The entire morning was spent at the Race followed by a nap and an early dinner. The weekend was one I will never forget. When we arrived home I immediately set out to send a thank you to everyone involved. It was important for me to let every person concerned know how much their involvement inspired my continued fight:

Dear Family and Friends,
As I sit to write this brief note I fear that my words and expressions will never be able to truly depict how I feel about the gesture of you all buying t-shirts and or running/walking, or donating monies to the Race for the Cure for Kristy's Krew. I am deeply humbled, but lifted up at the same time.
This past year and especially these past six months have been my greatest physical and mental challenge since being diagnosed with the metastases' of my breast cancer. My disease spread while being on one chemo, but has been halted by another, one that has had less than desirable side effects. It is because of the side effects that I have had thoughts of stopping the drug. The Friday before the race I had a conversation with a fellow survivor in regard to quitting the chemo and she told me that God would guide me as to what to do. On Saturday morning as I saw all of you, and the thousands of others running for loved ones', I found the answer to my prayers. You have all given me the courage to continue to fight.

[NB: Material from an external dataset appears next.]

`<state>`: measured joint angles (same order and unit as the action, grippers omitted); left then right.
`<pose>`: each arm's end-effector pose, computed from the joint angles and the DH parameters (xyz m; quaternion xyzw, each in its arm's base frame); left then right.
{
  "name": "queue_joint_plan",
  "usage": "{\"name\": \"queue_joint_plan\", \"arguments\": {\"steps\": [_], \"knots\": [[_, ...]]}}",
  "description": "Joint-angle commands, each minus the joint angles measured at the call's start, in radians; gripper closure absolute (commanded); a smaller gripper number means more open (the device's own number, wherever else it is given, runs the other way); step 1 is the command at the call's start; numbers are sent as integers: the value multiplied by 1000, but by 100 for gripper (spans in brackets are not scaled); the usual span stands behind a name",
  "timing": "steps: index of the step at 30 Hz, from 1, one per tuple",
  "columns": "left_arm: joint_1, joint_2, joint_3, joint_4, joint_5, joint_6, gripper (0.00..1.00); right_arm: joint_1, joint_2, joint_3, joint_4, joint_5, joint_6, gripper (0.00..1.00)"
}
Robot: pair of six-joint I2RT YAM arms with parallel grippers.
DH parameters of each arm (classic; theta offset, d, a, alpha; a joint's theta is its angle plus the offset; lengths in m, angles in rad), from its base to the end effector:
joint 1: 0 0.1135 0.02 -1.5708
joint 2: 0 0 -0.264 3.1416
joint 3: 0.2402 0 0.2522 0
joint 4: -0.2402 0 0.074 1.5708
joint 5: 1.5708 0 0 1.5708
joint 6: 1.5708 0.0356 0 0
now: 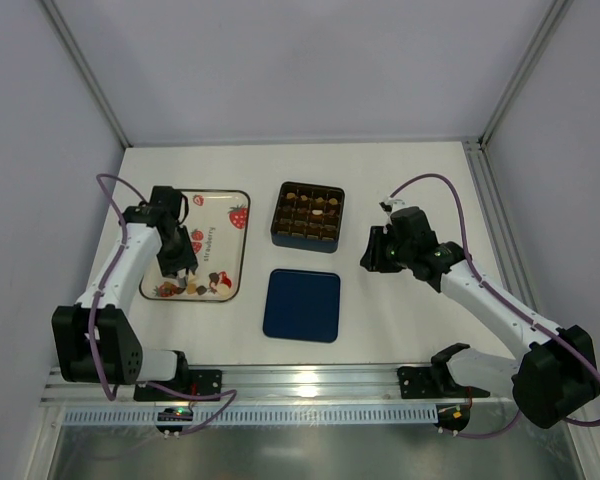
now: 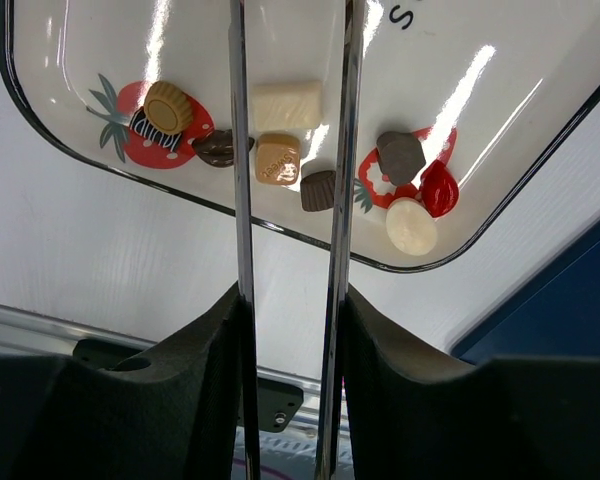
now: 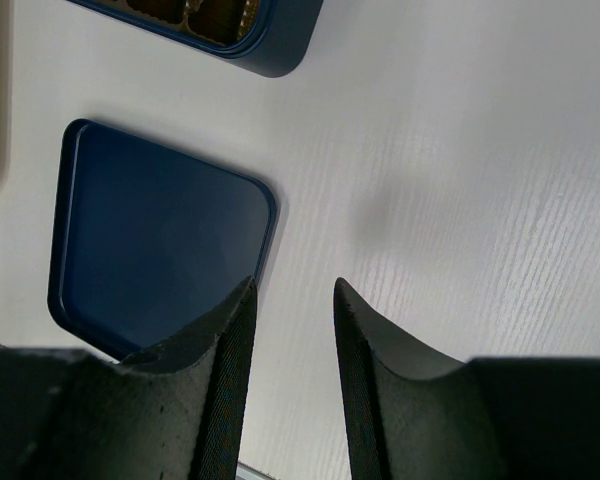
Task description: Pack the chocolate
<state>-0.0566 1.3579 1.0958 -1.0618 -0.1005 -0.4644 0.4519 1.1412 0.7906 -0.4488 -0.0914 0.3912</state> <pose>0.2429 -0.0102 0.2599 -0.2067 0.9694 0.0165 0.1317 0.2118 0.1064 0.2473 -0.0453 0.9246 0.1924 0.3256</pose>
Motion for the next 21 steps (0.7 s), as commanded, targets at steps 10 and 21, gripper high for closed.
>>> {"name": "queue_joint_plan", "arguments": {"steps": [10, 21], "knots": [[9, 12, 36, 29, 12, 23, 67, 5, -1, 7, 30, -1, 1, 61], [9, 20, 65, 3, 42, 41, 72, 5, -6, 6, 29, 2, 5, 61]]}}
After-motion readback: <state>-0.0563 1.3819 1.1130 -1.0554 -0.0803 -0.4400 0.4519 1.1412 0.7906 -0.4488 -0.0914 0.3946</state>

Never underestimate the power of a kind, selfless act. To borrow and rearrange a few lines from my new mantra and favorite song, Soul Sister by Train,
I'd like to put my lipstick stain
on the left side of your front lobe brain
I know I'll never forget you and so I had
To let you blow my mind
You gave my life direction
A soul to soul connection
As soon as we collided I knew it was decided
That you're one of my kind!!
You are all one of my kind, my Soul Brothers and Sisters, Thank you for a gift of a lifetime. A special thanks to Alex who set all of this up and to Katie and Steve for designing the t-shirt.
Love,
Kristy
Advice
Giving up the fight should always be the choice of the one who is suffering. You and you alone will know when and if it is time for you to stop fighting. If this was my time my family and friends would have understood because as you can see I have surrounded myself with many selfless people. Your decision, however, would be yours and yours alone.
Remember that you are not an island; you are not alone in this fight. Sometimes it really does take a community of support to pick you up during your most difficult times. If these people would not have lifted me up at this particular time in my life, I'm not sure where I would be right now.
Always let your supporters know how much they help you. They also need to realize their efforts are not in vain. Be grateful for those who love you.